Wednesday, October 10, 2007

Say, just who is this Johnson guy, anyway?

After last month's article that featured a rather flattering profile of Dr Samuel Johnson, a few people wrote and asked me just who the guy really was. This is rather a tall order, but perhaps a little information will help those who've never encountered Johnson or his works before. For the following information, I’m greatly indebted to Jack Lynch and his website, ‘Guide to Samuel Johnson’, which you can find at the following address:

http://andromeda.rutgers.edu/~jlynch/Johnson/Guide

Johnson was undoubtedly one of the most important English writers of the 1700s. It's long been traditional to refer to the second half of the eighteenth century as “the age of Johnson”, just as the first half is often called “the age of Swift and Pope”. In fact, Johnson is one of the most quoted prose writers in the English language in most dictionaries of quotations, with only Shakespeare and the Bible edging him out of the limelight.

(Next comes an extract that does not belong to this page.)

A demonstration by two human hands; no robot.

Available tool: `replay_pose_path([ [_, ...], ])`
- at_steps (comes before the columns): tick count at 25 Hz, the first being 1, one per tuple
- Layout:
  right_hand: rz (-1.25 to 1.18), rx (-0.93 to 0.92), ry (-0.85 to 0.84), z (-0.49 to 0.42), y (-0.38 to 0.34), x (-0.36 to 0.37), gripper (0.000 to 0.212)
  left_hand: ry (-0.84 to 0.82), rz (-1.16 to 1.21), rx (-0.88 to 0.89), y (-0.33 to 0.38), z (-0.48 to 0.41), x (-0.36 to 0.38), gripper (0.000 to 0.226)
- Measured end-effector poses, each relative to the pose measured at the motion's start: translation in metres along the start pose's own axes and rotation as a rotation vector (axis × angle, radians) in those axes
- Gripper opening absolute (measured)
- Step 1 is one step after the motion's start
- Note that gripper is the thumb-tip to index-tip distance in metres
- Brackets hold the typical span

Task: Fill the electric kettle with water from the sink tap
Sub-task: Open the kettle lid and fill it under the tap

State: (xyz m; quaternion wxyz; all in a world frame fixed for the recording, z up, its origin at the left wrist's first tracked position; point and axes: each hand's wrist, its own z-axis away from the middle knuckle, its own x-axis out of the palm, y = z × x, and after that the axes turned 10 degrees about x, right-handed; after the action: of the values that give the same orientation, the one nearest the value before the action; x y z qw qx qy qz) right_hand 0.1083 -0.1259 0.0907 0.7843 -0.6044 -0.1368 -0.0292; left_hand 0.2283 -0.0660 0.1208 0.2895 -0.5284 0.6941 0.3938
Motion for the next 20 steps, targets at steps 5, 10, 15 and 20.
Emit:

However, he's usually remembered not as a writer but as a talker, as a personality, and this is mostly thanks to James Boswell's book 'The Life of Samuel Johnson', which was published in 1791. In fact, many of the famous lines in the quotation dictionaries come not from his works but from Boswell's recollection of his conversation. By doing so, Boswell put Johnson in a very small club: authors whose most famous works were actually written by someone else!

So, who exactly was this enigmatic quipper with the quill? Johnson was born in September 1709 in Lichfield, England (near Birmingham), and died in December 1784 in London. He was the son of Michael Johnson, a Lichfield bookseller. In 1728 he began his Oxford career as a student of Pembroke College, but lack of money forced him to abandon his studies after little more than a year.

Johnson then somehow fell into teaching, and later ‘eloped’ to London with his pupil, David Garrick, hoping to make a living as a ‘respectable’ writer. He had no luck there, and so was forced to scratch a living taking miscellaneous writing jobs. He wrote biographies, political satires, and reports on Parliamentary debates. His first big break came in 1738, with the publication of a poem called 'London', an imitation of a satire by the Latin poet Juvenal.

Some years later he planned to publish a treatise on Shakespeare, but the project fell through, so he settled on the idea of publishing a dictionary. In popular accounts, his 'Dictionary of the English Language', which he brought out in 1755, is often called the first English dictionary. Although it was obviously not, it was, however, far and away the most important dictionary until the Oxford English Dictionary appeared in the following century.

While working on the Dictionary, he also published a series of periodical essays, the closest modern equivalent of which would be would probably be something like a magazine or newspaper column. These writings appeared twice a week between 1750 and 1752, and were typically published under the title of 'The Rambler'. Later he wrote and made contributions to two other series of essays, 'The Idler' and 'The Adventurer'.

In 1759 he published 'Rassel', an oriental tale. It was a short work of fiction (about a hundred pages in most modern editions), although few scholars call it a novel. It was written to defray the costs of his mother's funeral. Johnson had scraped a living together from his writing, but was never anywhere near rich. However, the benevolent ministry of George III saw its way to giving him a pension of 300 pounds a year in 1762.

In the 1770s, Johnson returned to miscellaneous and political writings, few of which have ever caught the attention of amateur readers. Yet between 1779 and 1781 came a series originally called 'Prefaces, Biographical and Critical, to the Works of the English Poets', better (but inaccurately) known today as 'The Lives of the Poets'.

Johnson was famous during his lifetime as an important literary figure, or what would nowadays probably be referred to as a celebrity, and a number of biographies appeared shortly after his death. The most famous was Boswell's in 1791, and shortly after this date he effectively became immortalised through his collected sayings. Boswell had only spent a matter of months with Dr Johnson, but during that period he had managed to accrue enough material to preserve the Doctor for posterity.